Wie kann Tourismus gemeinsam mit der Bevölkerung gestaltet werden? Dieser Frage ist eine Workshop-Reihe in mehreren Orten Schleswig-Holsteins nachgegangen. Der vorliegende Leitfaden „Impulse für mehr Tourismusbewusstsein – Praxisansätze aus Ideenwerkstätten in Schleswig-Holstein“ zeigt: Der Dialog mit den Einwohnerinnen und Einwohnern ist entscheidend.
Die vierstündigen Workshops wurden gemeinsam von der TouristiCon GmbH/FH Westküste und dem NIT durchgeführt.
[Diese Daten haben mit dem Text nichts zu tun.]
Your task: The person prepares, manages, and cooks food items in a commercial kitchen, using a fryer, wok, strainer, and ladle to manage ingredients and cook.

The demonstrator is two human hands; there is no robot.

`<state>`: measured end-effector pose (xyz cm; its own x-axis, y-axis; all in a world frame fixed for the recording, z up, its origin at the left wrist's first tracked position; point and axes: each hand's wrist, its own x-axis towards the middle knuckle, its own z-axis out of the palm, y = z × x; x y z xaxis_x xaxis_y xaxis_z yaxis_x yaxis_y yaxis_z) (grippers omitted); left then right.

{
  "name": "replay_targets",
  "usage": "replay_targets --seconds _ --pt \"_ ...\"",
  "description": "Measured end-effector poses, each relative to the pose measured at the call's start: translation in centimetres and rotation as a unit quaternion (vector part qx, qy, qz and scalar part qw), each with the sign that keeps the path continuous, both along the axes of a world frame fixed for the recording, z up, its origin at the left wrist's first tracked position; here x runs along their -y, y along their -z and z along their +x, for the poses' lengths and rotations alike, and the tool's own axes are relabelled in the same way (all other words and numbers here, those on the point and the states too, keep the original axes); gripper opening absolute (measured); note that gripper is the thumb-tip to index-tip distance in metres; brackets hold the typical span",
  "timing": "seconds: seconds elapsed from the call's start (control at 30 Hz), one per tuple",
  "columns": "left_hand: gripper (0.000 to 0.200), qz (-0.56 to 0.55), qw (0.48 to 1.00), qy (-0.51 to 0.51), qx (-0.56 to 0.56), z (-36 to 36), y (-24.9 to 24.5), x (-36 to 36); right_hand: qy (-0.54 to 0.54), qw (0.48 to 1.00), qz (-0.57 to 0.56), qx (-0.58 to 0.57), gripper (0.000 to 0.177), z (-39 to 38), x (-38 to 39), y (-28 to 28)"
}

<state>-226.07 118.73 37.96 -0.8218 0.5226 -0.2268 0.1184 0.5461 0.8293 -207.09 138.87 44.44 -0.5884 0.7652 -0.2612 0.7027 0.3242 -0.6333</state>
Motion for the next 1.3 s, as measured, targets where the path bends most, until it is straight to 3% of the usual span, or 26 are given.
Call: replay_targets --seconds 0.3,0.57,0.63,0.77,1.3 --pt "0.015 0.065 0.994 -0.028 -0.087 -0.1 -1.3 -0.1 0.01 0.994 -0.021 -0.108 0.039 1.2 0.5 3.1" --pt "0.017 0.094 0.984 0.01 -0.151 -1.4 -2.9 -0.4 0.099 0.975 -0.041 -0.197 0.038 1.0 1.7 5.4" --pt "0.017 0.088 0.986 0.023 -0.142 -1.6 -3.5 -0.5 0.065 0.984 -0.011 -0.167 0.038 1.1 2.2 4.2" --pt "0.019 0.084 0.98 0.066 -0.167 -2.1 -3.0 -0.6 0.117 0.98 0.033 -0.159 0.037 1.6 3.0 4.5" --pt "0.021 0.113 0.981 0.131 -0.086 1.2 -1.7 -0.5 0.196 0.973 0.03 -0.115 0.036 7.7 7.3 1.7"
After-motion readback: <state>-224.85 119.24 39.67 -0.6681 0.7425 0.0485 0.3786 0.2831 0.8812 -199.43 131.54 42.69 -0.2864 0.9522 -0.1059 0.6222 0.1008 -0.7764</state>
Sie richteten sich an Interessierte, die sich aktiv in die nachhaltige Entwicklung von Destinationen und Lebensräumen einbringen möchten. Ausgewählt wurden die folgenden Modellorte:
- Eutin
- Glückstadt
- Husum
- Lütjenburg.
- Ratzeburg.
Die Ergebnisse der Ideenwerkstätten zeigen, dass vielerorts eine hohe Identifikation mit dem eigenen Wohnort besteht. Dies ist eine wichtige Grundlage für Engagement, kann aber auch Nutzungskonflikte auslösen. Gleichzeitig zeigt sich, dass ein fehlendes Bewusstsein für den Tourismus ebenso herausfordernd sein kann wie eine hohe Belastung. Maßnahmen zu ergreifen beschränkt sich folglich nicht nur auf Orte mit hoher Tourismusintensität und geringer Tourismusakzeptanz, sondern betrifft auch Orte mit geringerer touristischer Nachfrage bzw. mit starken saisonalen Schwankungen.